Why Study Eschatology?
“Eschatology…means the study of God’s plan for the future.”  It is a subject which the Bible begins to discuss in Genesis (such as Genesis 3:15; 12:1-3 and 49:10), and concludes in Revelation. I am indebted to Kenneth Gentry for the following eight points.
- Eschatology is a large part of the Bible. The Old Testament contains an enormous amount of prophecy: in the major prophets (Isaiah, Jeremiah, and Ezekiel), the Minor Prophets (Hosea through to Malachi), the prophecy of Daniel, many of the Psalms, and many other scattered passages throughout the Pentateuch and elsewhere. In the New Testament many of Christ’s parables are eschatological, and two of His major discourses in Matthew are prophecies (the Kingdom parables in Chapter 13 and the Olivet Discourse in Chapters 24 and 25). Two of Paul’s letters are largely focussed on eschatological issues (I and II Thessalonians), I Corinthians 15 deals with the resurrection, and Revelation in its entirety, is prophetic.
- Eschatology embodies the believer’s “blessed hope” (Tit.2:13). This confidence in the future distinguishes us from the unbeliever when we face death (I Thess.4:13), for it is us who have “hope in Christ” (I Cor.15:18-19).
- Eschatology is a major foundation stone of the Christian world-view. Christianity presents an outlook on life from creation to consummation. Jesus refers to Himself as “the Alpha and the Omega” (Rev.21:6). Eschatology has always figured high in Christian doctrine, because the ecumenical creeds (such as the Apostles’ Creed and the Nicene Creed) contain significant eschatological components.
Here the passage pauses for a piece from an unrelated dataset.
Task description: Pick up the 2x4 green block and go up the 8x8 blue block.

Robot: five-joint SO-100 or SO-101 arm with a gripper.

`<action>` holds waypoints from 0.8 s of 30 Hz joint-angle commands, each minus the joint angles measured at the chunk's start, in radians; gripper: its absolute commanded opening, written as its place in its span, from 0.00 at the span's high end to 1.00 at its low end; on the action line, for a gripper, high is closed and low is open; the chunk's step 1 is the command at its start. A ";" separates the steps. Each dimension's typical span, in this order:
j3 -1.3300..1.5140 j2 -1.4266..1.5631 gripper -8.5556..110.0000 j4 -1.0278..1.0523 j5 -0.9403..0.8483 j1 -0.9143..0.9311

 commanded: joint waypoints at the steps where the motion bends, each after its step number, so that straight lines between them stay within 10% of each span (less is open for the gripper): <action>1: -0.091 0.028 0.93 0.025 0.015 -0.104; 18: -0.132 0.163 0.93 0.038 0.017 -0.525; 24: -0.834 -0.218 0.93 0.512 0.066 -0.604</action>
- Israel’s eschatological confusion destroyed her. Despite the Old Testament, they did not recognise Jesus Christ as the fulfilment of prophecy, and thus, “did not receive Him” (Jn.1:11). Israel was judged because she did not recognise the time of her “visitation” (Luke 19:44). Jesus said that His own disciples were “slow of heart to believe all that the prophets have spoken” (Luke 24:25).
- Eschatology is essential for apologetics. Atheistic philosophers such as Bertrand Russell, in misunderstanding Jesus’ eschatological comments, have claimed He was in error. In order to defend the truth, Christians must study and understand it.
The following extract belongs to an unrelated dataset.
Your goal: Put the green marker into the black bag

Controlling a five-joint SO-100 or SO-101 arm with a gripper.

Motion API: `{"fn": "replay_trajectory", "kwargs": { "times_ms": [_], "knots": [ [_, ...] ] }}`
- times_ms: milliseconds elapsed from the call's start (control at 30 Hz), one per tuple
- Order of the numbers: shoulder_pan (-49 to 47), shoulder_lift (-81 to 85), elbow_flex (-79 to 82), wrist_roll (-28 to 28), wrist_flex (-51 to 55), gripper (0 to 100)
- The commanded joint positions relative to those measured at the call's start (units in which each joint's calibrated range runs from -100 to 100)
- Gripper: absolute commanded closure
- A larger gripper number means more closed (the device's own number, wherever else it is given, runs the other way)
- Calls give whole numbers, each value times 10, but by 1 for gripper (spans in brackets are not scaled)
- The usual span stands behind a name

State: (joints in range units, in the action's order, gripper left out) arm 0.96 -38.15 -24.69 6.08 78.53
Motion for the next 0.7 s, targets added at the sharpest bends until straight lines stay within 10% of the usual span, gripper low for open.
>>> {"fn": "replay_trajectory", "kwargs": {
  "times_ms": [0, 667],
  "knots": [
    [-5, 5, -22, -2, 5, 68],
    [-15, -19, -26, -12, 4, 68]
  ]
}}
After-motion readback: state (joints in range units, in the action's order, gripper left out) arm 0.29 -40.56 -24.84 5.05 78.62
- Eschatology is important for the integrity of the faith, and for confronting error. Naïve people have often been inclined to believe embarrassing, foolish predictions about the end of the world, based on eschatological errors.
- Eschatology is a factor in our Christian growth. Paul encouraged Timothy that “all scripture (including its eschatological portions) is inspired by God, and profitable…so that the man of God may be adequate for every good work” (II Tim.3:16-17). The truth of God’s Word is a central aspect of our sanctification, so that we “may growth in respect to salvation” (I Pet.2:2).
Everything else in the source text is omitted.